* Exercise *
Among the entries below, one line contains "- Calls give" and another contains "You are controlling". Transcribe those two lines and every line between them, exactly.

=== Begin Enclosure ===

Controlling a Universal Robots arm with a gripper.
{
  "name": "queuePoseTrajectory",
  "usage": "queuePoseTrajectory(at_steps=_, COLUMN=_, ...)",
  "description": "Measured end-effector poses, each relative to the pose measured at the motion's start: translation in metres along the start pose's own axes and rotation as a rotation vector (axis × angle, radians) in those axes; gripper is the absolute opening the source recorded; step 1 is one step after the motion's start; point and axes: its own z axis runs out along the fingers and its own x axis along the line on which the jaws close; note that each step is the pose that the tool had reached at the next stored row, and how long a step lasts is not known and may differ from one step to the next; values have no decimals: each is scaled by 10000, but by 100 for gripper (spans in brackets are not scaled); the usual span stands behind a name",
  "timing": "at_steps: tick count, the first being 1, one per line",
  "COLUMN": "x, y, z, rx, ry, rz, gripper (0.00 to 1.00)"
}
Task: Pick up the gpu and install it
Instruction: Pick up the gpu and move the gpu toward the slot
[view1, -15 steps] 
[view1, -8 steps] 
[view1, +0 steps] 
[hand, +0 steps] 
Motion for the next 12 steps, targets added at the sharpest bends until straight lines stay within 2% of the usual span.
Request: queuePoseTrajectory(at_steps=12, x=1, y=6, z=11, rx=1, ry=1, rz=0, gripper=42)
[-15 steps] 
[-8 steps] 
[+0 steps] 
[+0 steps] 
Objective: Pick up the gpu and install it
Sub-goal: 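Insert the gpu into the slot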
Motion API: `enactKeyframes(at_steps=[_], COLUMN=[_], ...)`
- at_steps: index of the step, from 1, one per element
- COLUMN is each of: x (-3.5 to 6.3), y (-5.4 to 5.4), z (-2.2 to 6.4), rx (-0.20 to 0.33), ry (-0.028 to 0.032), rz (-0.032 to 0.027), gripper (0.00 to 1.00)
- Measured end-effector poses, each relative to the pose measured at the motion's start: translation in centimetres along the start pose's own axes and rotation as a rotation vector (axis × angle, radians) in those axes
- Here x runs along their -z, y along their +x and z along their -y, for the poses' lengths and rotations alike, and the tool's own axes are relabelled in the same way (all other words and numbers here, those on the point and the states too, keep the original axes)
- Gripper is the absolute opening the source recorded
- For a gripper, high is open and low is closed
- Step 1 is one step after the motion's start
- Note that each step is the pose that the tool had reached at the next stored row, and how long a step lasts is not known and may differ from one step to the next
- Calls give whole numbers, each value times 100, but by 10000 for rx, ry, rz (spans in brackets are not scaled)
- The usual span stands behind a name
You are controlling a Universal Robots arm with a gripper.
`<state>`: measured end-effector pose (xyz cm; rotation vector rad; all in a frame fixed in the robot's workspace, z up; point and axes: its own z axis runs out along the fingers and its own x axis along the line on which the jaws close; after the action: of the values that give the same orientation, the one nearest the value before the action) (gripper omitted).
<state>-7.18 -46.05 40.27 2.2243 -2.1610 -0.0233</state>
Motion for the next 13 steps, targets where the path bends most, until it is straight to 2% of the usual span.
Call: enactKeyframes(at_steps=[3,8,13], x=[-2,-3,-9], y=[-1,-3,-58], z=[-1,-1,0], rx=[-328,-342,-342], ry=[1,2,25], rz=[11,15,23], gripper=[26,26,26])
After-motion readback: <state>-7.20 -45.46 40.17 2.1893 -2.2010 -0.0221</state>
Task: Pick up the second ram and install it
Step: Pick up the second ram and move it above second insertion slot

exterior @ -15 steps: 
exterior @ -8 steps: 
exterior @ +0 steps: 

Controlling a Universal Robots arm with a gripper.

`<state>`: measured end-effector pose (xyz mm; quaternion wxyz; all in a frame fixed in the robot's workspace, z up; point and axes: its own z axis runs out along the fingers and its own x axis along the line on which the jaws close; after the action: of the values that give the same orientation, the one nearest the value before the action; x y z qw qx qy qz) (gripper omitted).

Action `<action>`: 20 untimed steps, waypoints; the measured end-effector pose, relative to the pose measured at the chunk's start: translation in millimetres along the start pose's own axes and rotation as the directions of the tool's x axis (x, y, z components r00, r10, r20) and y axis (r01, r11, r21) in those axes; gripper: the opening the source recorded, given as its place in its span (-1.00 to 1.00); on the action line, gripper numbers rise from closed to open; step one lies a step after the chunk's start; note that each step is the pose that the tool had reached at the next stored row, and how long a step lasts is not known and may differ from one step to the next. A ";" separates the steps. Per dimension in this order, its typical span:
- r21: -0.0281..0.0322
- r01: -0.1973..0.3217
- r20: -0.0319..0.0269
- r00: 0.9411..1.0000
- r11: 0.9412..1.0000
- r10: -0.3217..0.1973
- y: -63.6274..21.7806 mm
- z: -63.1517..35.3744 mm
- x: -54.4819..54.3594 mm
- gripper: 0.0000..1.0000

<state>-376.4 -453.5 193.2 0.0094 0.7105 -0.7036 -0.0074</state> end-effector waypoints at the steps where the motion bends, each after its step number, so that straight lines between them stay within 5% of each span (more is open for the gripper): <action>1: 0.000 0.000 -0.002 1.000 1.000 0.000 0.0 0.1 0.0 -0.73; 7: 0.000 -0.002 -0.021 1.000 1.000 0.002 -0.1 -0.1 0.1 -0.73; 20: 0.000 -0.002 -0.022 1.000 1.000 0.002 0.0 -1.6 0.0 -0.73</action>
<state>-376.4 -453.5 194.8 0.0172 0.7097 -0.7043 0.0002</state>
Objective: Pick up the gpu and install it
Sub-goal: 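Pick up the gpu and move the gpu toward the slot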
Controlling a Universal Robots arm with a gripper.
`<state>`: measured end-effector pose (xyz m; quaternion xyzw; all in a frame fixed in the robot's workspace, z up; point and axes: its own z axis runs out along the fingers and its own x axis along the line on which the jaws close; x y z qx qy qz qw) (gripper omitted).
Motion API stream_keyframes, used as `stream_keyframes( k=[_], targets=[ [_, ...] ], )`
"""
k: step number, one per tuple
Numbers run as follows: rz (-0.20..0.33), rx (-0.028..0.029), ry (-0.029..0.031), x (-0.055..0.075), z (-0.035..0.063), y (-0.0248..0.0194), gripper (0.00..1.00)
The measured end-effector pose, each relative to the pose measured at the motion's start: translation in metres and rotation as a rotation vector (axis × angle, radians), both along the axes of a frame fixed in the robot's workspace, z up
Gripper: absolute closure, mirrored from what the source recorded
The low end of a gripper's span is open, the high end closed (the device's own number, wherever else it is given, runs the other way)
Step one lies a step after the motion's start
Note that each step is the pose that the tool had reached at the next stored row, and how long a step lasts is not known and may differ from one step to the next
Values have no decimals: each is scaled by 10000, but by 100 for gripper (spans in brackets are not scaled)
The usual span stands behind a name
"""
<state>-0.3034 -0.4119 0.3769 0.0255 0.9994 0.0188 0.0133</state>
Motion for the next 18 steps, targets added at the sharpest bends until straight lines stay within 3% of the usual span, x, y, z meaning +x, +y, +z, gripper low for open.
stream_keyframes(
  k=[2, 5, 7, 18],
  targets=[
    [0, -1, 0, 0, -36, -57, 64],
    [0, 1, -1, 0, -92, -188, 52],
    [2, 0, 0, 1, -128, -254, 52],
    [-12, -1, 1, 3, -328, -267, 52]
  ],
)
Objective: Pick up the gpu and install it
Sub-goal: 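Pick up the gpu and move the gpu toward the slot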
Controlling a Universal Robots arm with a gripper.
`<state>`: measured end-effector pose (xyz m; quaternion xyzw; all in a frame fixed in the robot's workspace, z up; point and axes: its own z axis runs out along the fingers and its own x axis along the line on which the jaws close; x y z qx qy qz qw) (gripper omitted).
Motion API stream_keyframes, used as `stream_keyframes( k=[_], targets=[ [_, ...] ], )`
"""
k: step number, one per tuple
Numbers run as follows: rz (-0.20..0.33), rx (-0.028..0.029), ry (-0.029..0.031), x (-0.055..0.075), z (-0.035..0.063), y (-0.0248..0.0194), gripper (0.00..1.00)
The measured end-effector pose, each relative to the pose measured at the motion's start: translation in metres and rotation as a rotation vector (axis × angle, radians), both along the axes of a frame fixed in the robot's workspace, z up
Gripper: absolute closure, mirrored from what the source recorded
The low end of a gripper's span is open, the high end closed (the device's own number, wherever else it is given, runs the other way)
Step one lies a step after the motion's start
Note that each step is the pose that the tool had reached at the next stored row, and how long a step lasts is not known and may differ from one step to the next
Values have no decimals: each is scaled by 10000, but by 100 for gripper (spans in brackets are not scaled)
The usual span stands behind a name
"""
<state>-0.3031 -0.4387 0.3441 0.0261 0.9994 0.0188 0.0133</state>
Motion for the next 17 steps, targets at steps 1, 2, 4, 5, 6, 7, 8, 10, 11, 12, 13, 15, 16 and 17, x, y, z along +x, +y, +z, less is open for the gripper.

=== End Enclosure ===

* Answer below *
- Calls give whole numbers, each value times 100, but by 10000 for rx, ry, rz (spans in brackets are not scaled)
- The usual span stands behind a name
You are controlling a Universal Robots arm with a gripper.

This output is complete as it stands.